Could you restate word for word every line of the records below, from the first one to the one holding "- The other"?

Top of DATA RECORDS

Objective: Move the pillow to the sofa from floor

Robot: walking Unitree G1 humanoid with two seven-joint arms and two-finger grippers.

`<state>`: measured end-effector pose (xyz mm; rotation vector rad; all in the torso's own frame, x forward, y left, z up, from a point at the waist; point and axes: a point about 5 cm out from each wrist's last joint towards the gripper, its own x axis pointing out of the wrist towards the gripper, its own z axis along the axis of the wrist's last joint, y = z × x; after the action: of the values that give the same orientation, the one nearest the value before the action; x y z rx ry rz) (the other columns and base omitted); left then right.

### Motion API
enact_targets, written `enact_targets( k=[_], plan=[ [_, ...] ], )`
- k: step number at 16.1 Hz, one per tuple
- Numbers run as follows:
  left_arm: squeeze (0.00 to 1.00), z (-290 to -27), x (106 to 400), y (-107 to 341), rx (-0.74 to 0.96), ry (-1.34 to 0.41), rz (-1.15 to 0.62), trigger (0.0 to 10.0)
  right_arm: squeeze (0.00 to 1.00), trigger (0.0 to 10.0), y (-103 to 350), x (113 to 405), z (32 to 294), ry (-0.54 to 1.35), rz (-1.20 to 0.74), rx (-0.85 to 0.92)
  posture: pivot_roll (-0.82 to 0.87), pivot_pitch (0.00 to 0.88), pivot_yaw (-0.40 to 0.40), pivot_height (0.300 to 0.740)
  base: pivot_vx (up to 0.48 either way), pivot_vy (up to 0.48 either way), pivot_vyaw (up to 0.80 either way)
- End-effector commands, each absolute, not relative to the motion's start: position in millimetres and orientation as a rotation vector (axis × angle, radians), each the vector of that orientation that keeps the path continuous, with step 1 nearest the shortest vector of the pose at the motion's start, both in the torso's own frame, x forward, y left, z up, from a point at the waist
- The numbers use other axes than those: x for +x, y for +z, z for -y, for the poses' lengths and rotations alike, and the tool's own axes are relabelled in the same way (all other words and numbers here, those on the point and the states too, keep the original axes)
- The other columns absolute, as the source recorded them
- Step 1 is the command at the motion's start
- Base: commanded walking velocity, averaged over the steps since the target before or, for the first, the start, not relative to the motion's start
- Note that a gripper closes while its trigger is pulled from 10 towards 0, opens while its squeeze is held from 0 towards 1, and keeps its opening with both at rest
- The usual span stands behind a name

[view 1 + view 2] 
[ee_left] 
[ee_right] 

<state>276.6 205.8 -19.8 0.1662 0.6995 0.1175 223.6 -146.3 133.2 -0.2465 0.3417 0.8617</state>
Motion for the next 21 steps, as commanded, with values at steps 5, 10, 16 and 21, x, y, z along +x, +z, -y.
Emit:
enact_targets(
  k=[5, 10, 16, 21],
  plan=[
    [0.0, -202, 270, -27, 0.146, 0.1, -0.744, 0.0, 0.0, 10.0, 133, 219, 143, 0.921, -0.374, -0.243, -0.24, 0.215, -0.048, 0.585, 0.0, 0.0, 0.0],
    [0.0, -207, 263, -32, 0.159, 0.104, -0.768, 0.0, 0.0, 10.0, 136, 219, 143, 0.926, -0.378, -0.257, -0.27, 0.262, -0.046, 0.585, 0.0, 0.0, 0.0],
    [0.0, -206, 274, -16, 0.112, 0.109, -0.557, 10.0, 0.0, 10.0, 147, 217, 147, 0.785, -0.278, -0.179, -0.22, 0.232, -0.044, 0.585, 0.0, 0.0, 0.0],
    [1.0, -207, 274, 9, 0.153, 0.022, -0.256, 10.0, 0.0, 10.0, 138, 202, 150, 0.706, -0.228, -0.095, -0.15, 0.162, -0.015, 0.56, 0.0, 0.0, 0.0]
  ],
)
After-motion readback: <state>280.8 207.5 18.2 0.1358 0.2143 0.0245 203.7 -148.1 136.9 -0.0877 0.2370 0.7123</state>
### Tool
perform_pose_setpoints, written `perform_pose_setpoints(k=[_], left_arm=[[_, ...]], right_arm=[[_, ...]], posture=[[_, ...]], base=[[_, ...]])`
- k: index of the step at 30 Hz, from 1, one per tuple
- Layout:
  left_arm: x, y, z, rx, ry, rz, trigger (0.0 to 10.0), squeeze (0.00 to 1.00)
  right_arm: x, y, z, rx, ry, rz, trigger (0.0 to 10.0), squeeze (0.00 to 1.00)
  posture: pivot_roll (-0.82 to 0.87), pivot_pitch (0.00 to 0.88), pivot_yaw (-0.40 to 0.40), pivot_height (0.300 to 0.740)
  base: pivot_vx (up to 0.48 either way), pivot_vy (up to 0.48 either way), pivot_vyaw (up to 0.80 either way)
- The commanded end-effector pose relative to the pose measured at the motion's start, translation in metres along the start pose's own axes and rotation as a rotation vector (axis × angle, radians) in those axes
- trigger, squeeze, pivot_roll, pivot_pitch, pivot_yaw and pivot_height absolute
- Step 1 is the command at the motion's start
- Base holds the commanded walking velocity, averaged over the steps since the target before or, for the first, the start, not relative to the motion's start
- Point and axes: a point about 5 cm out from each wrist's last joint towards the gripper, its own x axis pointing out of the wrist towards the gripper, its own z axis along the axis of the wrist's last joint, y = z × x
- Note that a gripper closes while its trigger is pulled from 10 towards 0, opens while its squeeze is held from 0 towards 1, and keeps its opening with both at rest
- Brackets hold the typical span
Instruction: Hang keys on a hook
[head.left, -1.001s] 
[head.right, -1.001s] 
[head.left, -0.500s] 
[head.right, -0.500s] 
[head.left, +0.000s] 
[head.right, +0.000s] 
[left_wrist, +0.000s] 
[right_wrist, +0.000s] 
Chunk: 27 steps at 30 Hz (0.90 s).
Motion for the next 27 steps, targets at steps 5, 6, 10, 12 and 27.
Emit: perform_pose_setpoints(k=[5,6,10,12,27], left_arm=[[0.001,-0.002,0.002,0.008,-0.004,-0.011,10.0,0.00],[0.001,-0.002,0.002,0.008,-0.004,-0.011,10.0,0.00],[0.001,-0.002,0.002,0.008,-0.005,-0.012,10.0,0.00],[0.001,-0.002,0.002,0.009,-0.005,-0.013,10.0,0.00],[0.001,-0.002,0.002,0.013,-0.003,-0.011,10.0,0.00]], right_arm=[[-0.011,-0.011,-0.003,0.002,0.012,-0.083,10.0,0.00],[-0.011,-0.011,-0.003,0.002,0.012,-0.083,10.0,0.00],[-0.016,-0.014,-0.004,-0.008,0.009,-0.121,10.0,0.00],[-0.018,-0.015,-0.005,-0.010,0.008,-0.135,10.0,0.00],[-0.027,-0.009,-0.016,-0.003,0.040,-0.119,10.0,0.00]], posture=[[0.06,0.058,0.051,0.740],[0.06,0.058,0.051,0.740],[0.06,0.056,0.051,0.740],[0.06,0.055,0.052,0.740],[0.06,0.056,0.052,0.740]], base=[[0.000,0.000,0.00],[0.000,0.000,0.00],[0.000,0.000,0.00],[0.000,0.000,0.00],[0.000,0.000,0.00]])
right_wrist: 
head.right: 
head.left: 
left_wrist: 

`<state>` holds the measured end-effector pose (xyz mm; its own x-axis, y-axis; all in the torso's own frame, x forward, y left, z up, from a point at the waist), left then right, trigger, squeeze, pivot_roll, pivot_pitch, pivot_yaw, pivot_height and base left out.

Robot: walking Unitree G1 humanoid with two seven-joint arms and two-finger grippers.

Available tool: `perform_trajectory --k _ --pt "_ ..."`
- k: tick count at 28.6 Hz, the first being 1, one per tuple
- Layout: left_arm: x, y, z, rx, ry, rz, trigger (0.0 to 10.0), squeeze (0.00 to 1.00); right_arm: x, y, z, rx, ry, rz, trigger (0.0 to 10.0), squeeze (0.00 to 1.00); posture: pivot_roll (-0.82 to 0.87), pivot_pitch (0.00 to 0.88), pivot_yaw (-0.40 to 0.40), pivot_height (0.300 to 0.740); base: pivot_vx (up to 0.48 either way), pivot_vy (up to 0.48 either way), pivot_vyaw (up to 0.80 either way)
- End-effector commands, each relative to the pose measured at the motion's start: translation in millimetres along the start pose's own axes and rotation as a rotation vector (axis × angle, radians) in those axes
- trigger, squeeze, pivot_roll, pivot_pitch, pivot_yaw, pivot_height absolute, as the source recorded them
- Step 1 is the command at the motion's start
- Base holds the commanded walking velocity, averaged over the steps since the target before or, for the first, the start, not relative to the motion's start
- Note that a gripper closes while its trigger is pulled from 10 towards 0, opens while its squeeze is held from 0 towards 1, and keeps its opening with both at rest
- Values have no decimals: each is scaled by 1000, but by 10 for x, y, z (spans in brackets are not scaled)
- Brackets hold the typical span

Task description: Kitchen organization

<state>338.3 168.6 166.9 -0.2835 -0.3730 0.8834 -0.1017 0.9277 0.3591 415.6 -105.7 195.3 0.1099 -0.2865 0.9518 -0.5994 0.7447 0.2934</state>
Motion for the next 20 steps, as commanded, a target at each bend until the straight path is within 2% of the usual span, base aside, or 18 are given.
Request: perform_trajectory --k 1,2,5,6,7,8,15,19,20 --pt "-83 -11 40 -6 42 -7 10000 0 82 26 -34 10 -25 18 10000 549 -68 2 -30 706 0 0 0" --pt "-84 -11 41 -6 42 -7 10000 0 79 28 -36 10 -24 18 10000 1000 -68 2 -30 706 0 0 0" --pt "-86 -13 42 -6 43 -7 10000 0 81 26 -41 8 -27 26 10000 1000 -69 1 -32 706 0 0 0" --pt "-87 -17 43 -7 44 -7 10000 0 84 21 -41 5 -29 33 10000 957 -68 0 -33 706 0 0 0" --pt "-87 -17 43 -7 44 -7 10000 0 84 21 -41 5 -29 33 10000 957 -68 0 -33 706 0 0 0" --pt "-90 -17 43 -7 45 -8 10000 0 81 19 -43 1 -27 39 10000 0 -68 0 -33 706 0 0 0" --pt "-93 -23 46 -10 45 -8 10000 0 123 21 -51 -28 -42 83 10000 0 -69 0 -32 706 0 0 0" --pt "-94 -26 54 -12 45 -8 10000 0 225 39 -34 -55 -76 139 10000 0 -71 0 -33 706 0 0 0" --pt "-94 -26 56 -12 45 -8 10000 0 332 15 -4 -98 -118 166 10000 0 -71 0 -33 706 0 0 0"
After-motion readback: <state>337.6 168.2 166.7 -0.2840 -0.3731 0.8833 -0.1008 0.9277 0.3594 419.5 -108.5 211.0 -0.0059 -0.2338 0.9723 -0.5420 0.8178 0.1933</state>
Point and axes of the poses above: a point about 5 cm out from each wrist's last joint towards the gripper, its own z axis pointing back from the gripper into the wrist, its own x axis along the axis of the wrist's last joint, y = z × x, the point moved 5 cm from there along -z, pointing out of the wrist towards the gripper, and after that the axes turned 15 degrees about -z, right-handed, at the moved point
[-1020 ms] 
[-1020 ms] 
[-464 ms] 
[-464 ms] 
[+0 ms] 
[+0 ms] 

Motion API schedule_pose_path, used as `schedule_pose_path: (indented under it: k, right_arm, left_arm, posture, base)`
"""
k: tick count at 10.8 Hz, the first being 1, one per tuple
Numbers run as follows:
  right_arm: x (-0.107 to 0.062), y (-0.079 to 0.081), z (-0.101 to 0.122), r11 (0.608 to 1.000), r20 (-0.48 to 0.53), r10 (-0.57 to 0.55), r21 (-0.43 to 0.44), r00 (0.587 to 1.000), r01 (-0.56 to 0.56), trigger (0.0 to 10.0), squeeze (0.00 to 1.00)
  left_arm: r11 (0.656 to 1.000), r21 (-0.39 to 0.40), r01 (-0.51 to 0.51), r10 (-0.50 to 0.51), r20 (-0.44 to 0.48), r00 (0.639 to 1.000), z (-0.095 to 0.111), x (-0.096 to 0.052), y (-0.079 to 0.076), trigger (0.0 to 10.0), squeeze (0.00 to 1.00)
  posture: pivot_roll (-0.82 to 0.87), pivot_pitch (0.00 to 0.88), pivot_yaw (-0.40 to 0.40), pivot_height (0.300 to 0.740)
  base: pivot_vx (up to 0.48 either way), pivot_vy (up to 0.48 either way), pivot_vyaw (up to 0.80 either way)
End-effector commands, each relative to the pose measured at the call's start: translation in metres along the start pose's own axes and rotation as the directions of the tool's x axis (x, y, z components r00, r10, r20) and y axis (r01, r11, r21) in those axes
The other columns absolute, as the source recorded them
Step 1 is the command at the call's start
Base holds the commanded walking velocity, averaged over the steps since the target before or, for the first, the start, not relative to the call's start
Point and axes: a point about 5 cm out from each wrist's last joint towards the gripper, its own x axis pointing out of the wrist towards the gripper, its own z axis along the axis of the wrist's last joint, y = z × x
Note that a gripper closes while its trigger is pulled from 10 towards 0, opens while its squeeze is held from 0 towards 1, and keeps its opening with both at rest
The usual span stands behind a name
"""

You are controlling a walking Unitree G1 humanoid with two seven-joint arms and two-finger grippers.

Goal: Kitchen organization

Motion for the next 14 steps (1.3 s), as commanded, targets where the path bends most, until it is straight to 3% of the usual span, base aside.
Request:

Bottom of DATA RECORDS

#### [EXPECTED OUTPUT]
Objective: Move the pillow to the sofa from floor

Robot: walking Unitree G1 humanoid with two seven-joint arms and two-finger grippers.

`<state>`: measured end-effector pose (xyz mm; rotation vector rad; all in the torso's own frame, x forward, y left, z up, from a point at the waist; point and axes: a point about 5 cm out from each wrist's last joint towards the gripper, its own x axis pointing out of the wrist towards the gripper, its own z axis along the axis of the wrist's last joint, y = z × x; after the action: of the values that give the same orientation, the one nearest the value before the action; x y z rx ry rz) (the other columns and base omitted); left then right.

### Motion API
enact_targets, written `enact_targets( k=[_], plan=[ [_, ...] ], )`
- k: step number at 16.1 Hz, one per tuple
- Numbers run as follows:
  left_arm: squeeze (0.00 to 1.00), z (-290 to -27), x (106 to 400), y (-107 to 341), rx (-0.74 to 0.96), ry (-1.34 to 0.41), rz (-1.15 to 0.62), trigger (0.0 to 10.0)
  right_arm: squeeze (0.00 to 1.00), trigger (0.0 to 10.0), y (-103 to 350), x (113 to 405), z (32 to 294), ry (-0.54 to 1.35), rz (-1.20 to 0.74), rx (-0.85 to 0.92)
  posture: pivot_roll (-0.82 to 0.87), pivot_pitch (0.00 to 0.88), pivot_yaw (-0.40 to 0.40), pivot_height (0.300 to 0.740)
  base: pivot_vx (up to 0.48 either way), pivot_vy (up to 0.48 either way), pivot_vyaw (up to 0.80 either way)
- End-effector commands, each absolute, not relative to the motion's start: position in millimetres and orientation as a rotation vector (axis × angle, radians), each the vector of that orientation that keeps the path continuous, with step 1 nearest the shortest vector of the pose at the motion's start, both in the torso's own frame, x forward, y left, z up, from a point at the waist
- The numbers use other axes than those: x for +x, y for +z, z for -y, for the poses' lengths and rotations alike, and the tool's own axes are relabelled in the same way (all other words and numbers here, those on the point and the states too, keep the original axes)
- The other columns absolute, as the source recorded them

This finishes the output.